Print the data exactly as written, but leave out each picture.

═══ Supplied data ═══

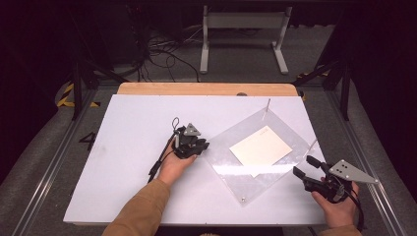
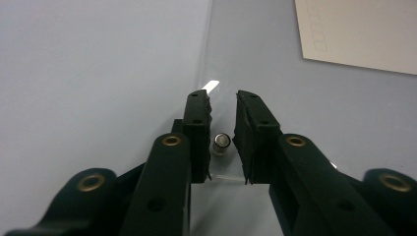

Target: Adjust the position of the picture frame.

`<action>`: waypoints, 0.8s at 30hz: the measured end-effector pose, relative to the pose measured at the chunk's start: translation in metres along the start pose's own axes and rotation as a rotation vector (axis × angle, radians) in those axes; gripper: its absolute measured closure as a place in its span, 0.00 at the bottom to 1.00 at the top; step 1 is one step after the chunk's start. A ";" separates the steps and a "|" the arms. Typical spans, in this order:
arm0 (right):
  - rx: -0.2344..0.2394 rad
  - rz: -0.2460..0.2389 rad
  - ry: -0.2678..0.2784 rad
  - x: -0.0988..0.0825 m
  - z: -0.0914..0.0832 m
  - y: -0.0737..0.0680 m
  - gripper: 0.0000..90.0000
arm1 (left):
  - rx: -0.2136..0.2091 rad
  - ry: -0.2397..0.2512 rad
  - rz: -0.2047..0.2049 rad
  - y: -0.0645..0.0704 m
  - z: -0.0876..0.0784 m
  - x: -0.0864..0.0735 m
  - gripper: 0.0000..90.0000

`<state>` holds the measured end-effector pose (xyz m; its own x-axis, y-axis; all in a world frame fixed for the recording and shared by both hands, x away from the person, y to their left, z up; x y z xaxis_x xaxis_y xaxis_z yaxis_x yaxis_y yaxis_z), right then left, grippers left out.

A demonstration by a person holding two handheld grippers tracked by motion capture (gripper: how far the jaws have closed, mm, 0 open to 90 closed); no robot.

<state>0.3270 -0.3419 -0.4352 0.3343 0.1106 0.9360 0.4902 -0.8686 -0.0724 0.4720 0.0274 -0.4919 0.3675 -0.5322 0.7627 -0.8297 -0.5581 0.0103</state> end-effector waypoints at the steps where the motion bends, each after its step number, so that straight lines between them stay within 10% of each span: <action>1: 0.000 0.000 0.000 0.000 0.000 0.000 0.37 | -0.007 0.002 -0.003 0.000 0.000 0.000 0.90; 24: 0.004 0.010 -0.004 -0.001 -0.002 0.001 0.37 | -0.031 -0.115 0.083 0.017 -0.019 -0.007 0.93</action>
<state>0.3254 -0.3438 -0.4349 0.3426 0.1039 0.9337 0.4902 -0.8676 -0.0833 0.4477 0.0336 -0.4851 0.3417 -0.6463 0.6824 -0.8710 -0.4904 -0.0284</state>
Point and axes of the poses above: each handheld gripper's, and its own axes: z roughly forward along the jaws, x roughly out of its top, y roughly to its right, the point moved 5 cm from there along z, roughly forward along the jaws, and after that the axes turned 5 degrees about z, right-handed, at the moved point
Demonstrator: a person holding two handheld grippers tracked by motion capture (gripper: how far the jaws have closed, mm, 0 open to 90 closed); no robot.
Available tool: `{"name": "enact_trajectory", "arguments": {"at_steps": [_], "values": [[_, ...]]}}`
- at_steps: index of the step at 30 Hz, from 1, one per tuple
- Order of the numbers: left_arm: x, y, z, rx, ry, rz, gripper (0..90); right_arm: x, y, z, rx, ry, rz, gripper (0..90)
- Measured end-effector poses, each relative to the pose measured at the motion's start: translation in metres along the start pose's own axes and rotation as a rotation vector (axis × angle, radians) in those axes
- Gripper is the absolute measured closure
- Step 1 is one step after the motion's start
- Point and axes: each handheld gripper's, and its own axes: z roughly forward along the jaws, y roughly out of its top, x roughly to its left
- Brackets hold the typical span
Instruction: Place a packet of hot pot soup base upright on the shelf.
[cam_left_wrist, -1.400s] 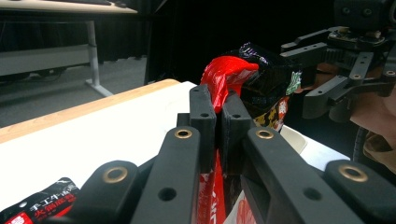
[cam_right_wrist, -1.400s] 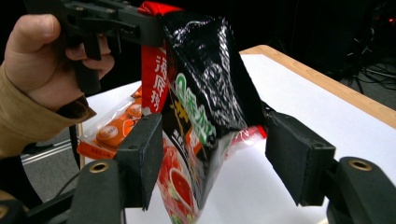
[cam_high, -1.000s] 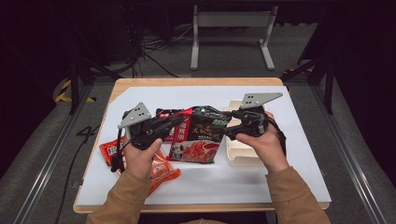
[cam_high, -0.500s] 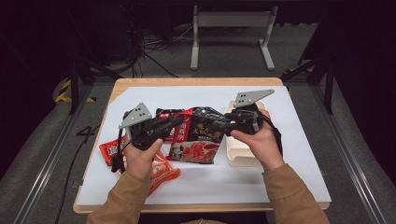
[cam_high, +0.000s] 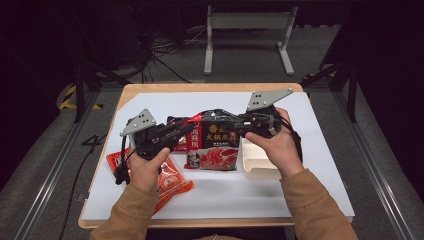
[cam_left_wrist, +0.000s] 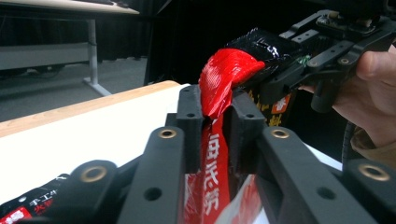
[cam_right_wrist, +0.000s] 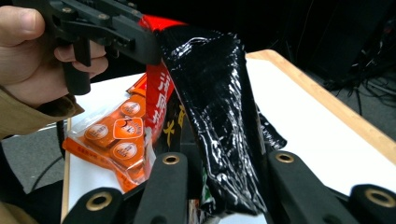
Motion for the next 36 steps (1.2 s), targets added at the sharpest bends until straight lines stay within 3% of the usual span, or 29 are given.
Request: {"name": "enact_trajectory", "arguments": {"at_steps": [12,19,36], "values": [[0.006,0.002,0.0,0.048,-0.013,0.001,49.6,-0.011,0.014,-0.011,-0.022,-0.036,-0.031,76.4],[0.011,0.001,-0.002,0.07,0.006,-0.003,45.6,-0.022,0.018,-0.024,-0.018,-0.076,-0.046,76.4],[0.025,-0.001,-0.014,0.107,0.055,-0.01,41.8,-0.064,0.009,-0.056,-0.033,-0.171,-0.021,76.1]]}}
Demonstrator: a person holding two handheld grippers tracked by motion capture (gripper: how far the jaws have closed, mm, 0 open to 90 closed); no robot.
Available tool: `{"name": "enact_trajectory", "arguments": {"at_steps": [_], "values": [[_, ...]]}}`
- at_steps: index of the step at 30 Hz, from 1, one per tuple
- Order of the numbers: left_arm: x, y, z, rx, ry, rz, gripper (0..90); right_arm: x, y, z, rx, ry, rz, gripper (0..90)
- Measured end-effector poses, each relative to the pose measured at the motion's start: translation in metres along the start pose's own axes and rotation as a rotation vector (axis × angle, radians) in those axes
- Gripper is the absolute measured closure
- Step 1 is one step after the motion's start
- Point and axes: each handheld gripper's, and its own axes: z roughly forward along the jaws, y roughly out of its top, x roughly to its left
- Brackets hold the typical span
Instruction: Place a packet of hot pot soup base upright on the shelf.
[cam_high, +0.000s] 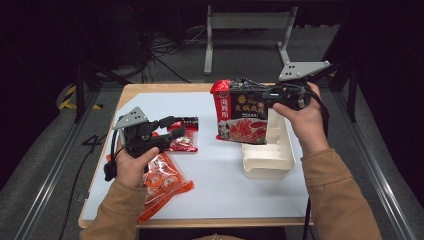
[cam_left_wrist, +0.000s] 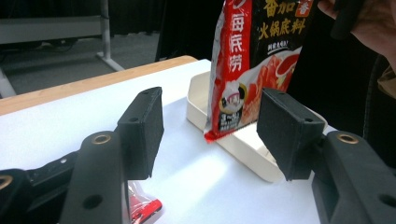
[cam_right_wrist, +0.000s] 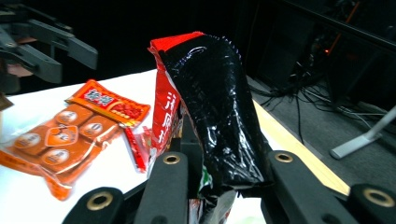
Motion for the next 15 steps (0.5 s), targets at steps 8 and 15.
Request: {"name": "enact_trajectory", "arguments": {"at_steps": [8,15], "values": [[0.005,-0.002,-0.003,0.01,0.022,-0.006,38.4,-0.019,-0.005,-0.005,-0.004,-0.033,-0.006,75.9],[0.01,-0.003,-0.006,0.006,0.034,-0.017,37.2,-0.035,-0.009,-0.01,-0.02,-0.056,-0.024,75.9]]}}
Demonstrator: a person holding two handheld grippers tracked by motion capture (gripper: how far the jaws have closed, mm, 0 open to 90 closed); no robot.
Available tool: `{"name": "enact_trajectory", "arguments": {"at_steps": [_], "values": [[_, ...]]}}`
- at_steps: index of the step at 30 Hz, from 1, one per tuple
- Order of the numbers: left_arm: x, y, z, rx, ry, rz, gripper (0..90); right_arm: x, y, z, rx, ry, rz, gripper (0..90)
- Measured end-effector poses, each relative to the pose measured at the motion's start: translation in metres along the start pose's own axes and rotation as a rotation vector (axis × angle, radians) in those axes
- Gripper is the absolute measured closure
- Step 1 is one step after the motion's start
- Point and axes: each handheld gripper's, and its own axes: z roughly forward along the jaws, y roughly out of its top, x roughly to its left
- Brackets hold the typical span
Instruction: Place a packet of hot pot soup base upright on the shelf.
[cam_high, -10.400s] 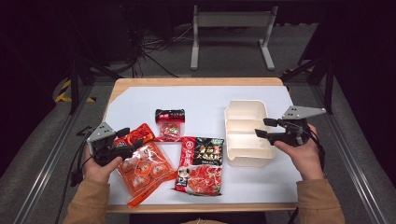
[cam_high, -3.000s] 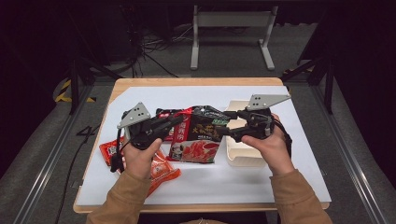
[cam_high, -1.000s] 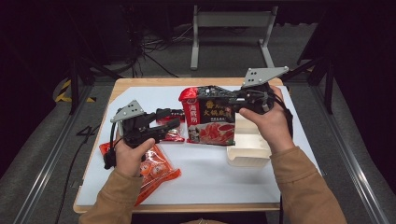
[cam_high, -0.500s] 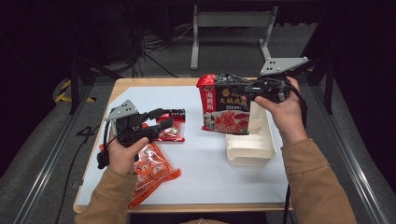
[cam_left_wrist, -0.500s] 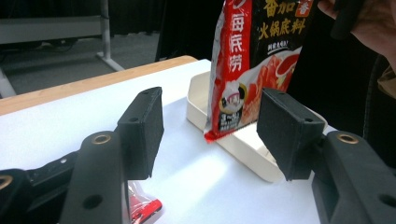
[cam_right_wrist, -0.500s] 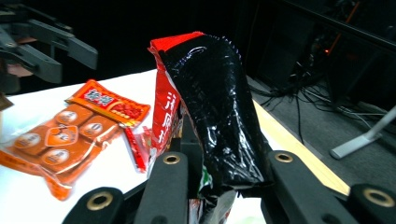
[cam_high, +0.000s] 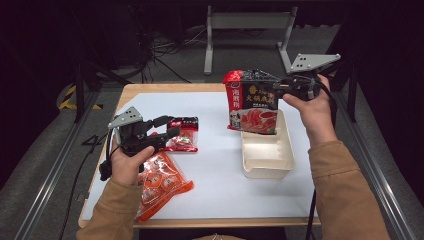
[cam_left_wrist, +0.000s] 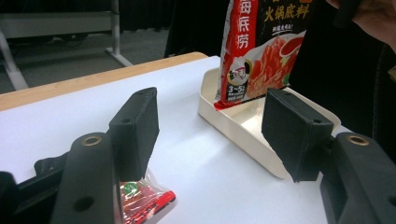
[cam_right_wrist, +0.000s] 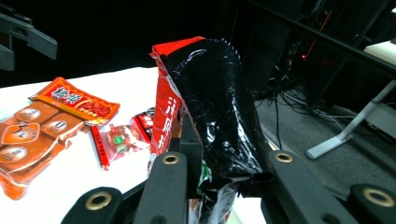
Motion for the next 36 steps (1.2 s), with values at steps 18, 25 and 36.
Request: {"name": "enact_trajectory", "arguments": {"at_steps": [18,25,36], "values": [[0.003,-0.002,0.0,0.016,0.008,-0.015,35.2,-0.031,-0.019,0.002,-0.018,-0.052,-0.011,75.7],[0.005,-0.003,0.0,0.012,0.011,-0.02,35.1,-0.039,-0.026,0.005,-0.023,-0.064,-0.026,75.7],[0.006,-0.004,0.0,0.014,0.015,-0.022,34.5,-0.043,-0.038,0.013,-0.014,-0.071,-0.032,75.7]]}}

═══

§ Response to this task
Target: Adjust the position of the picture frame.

`<action>`: waypoints, 0.8s at 30hz: the measured end-effector pose, relative to the pose measured at the chunk's start: translation in metres along the start pose's own axes and rotation as a rotation vector (axis × angle, radians) in those axes; gripper: its absolute measured closure as a place in its span, 0.00 at the bottom to 1.00 at the top; step 1 is one step after the chunk's start. A ";" separates the steps and a "|" the arms. Typical spans, in this order:
arm0 (right):
  - rx: -0.2344..0.2394 rad
  - rz: -0.2460..0.2389 rad
  - ry: -0.2678..0.2784 rad
  - x: -0.0988..0.0825 m
  - z: -0.0914..0.0832 m
  - y: -0.0737..0.0680 m
  - gripper: 0.0000..90.0000
arm1 (left):
  - rx: -0.2136..0.2091 rad
  - ry: -0.2397..0.2512 rad
  - rz: -0.2047..0.2049 rad
  - y: -0.0645..0.0704 m
  - z: -0.0876..0.0784 m
  - x: -0.0864..0.0735 m
  - gripper: 0.0000..90.0000

`<state>` holds the measured end-effector pose (xyz m; its own x-axis, y-axis; all in a world frame fixed for the recording and shared by both hands, x away from the person, y to their left, z up; x y z xaxis_x xaxis_y xaxis_z yaxis_x yaxis_y yaxis_z), right then left, grippers left out.

A demonstration by a person holding two handheld grippers tracked by motion capture (gripper: how far the jaws have closed, mm, 0 open to 90 closed); no robot.

<state>0.3270 -0.3419 -0.4352 0.3343 0.1106 0.9360 0.4902 -0.8686 -0.0724 0.4720 0.0274 -0.4919 0.3675 -0.5322 0.7627 -0.8297 -0.5581 0.0103</state> end-effector waypoints at the steps where the motion bends, each after its step number, so that straight lines between them stay within 10% of each span: <action>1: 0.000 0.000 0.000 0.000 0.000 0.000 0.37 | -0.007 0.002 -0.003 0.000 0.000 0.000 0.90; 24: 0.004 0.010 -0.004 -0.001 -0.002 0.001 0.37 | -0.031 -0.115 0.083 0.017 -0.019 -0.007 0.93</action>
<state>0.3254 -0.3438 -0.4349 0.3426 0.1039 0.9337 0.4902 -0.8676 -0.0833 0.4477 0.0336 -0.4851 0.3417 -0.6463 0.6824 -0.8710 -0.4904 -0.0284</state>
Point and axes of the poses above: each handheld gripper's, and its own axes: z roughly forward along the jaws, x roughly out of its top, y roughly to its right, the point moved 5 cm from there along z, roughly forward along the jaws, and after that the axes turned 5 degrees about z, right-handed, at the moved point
Demonstrator: a person holding two handheld grippers tracked by motion capture (gripper: how far the jaws have closed, mm, 0 open to 90 closed); no robot.
Available tool: `{"name": "enact_trajectory", "arguments": {"at_steps": [_], "values": [[_, ...]]}}`
- at_steps: index of the step at 30 Hz, from 1, one per tuple
- Order of the numbers: left_arm: x, y, z, rx, ry, rz, gripper (0..90); right_arm: x, y, z, rx, ry, rz, gripper (0..90)
- Measured end-effector poses, each relative to the pose measured at the motion's start: translation in metres along the start pose's own axes and rotation as a rotation vector (axis × angle, radians) in those axes
- Gripper is the absolute measured closure
- Step 1 is one step after the motion's start
- Point and axes: each handheld gripper's, and its own axes: z roughly forward along the jaws, y roughly out of its top, x roughly to its left
- Brackets hold the typical span
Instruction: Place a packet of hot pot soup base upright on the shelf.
[cam_left_wrist, -1.400s] 
[cam_right_wrist, -1.400s] 
[cam_high, -1.000s] 
[cam_high, -0.500s] 
[cam_high, +0.000s] 
[cam_left_wrist, +0.000s] 
[cam_right_wrist, +0.000s] 
Motion for the next 36 steps (1.2 s), targets added at the sharpest bends until straight lines stay within 3% of the usual span, or 29 are given.
Request: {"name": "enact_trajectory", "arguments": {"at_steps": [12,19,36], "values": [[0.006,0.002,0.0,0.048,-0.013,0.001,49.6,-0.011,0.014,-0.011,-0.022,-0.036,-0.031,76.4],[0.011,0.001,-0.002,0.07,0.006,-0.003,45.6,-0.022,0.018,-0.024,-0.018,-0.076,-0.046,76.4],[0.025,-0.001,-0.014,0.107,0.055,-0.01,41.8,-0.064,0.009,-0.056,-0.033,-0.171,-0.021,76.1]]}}
Demonstrator: a person holding two handheld grippers tracked by motion capture (gripper: how far the jaws have closed, mm, 0 open to 90 closed); no robot.
Available tool: `{"name": "enact_trajectory", "arguments": {"at_steps": [_], "values": [[_, ...]]}}`
- at_steps: index of the step at 30 Hz, from 1, one per tuple
- Order of the numbers: left_arm: x, y, z, rx, ry, rz, gripper (0..90); right_arm: x, y, z, rx, ry, rz, gripper (0..90)
- Measured end-effector poses, each relative to the pose measured at the motion's start: translation in metres along the start pose's own axes and rotation as a rotation vector (axis × angle, radians) in those axes
- Gripper is the absolute measured closure
- Step 1 is one step after the motion's start
- Point and axes: each handheld gripper's, and its own axes: z roughly forward along the jaws, y roughly out of its top, x roughly to its left
- Brackets hold the typical span
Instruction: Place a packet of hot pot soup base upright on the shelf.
[cam_high, +0.000s] 
[cam_left_wrist, +0.000s] 
[cam_right_wrist, +0.000s] 
Motion for the next 15 steps (0.5 s), targets at steps 8 and 15.
Request: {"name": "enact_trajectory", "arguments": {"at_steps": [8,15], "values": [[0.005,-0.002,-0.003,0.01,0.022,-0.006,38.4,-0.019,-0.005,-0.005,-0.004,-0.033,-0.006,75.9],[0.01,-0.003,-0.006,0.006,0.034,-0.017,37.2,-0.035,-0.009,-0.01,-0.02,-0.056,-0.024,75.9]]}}
Demonstrator: a person holding two handheld grippers tracked by motion capture (gripper: how far the jaws have closed, mm, 0 open to 90 closed); no robot.
Available tool: `{"name": "enact_trajectory", "arguments": {"at_steps": [_], "values": [[_, ...]]}}`
- at_steps: index of the step at 30 Hz, from 1, one per tuple
- Order of the numbers: left_arm: x, y, z, rx, ry, rz, gripper (0..90); right_arm: x, y, z, rx, ry, rz, gripper (0..90)
- Measured end-effector poses, each relative to the pose measured at the motion's start: translation in metres along the start pose's own axes and rotation as a rotation vector (axis × angle, radians) in those axes
- Gripper is the absolute measured closure
- Step 1 is one step after the motion's start
- Point and axes: each handheld gripper's, and its own axes: z roughly forward along the jaws, y roughly out of its top, x roughly to its left
- Brackets hold the typical span
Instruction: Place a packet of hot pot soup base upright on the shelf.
[cam_high, -10.400s] 
[cam_high, -3.000s] 
[cam_high, -1.000s] 
[cam_high, -0.500s] 
[cam_left_wrist, -0.500s] 
[cam_right_wrist, -0.500s] 
[cam_high, +0.000s] 
[cam_left_wrist, +0.000s] 
[cam_right_wrist, +0.000s] 
Motion for the next 36 steps (1.2 s), with values at steps 18, 25 and 36.
Request: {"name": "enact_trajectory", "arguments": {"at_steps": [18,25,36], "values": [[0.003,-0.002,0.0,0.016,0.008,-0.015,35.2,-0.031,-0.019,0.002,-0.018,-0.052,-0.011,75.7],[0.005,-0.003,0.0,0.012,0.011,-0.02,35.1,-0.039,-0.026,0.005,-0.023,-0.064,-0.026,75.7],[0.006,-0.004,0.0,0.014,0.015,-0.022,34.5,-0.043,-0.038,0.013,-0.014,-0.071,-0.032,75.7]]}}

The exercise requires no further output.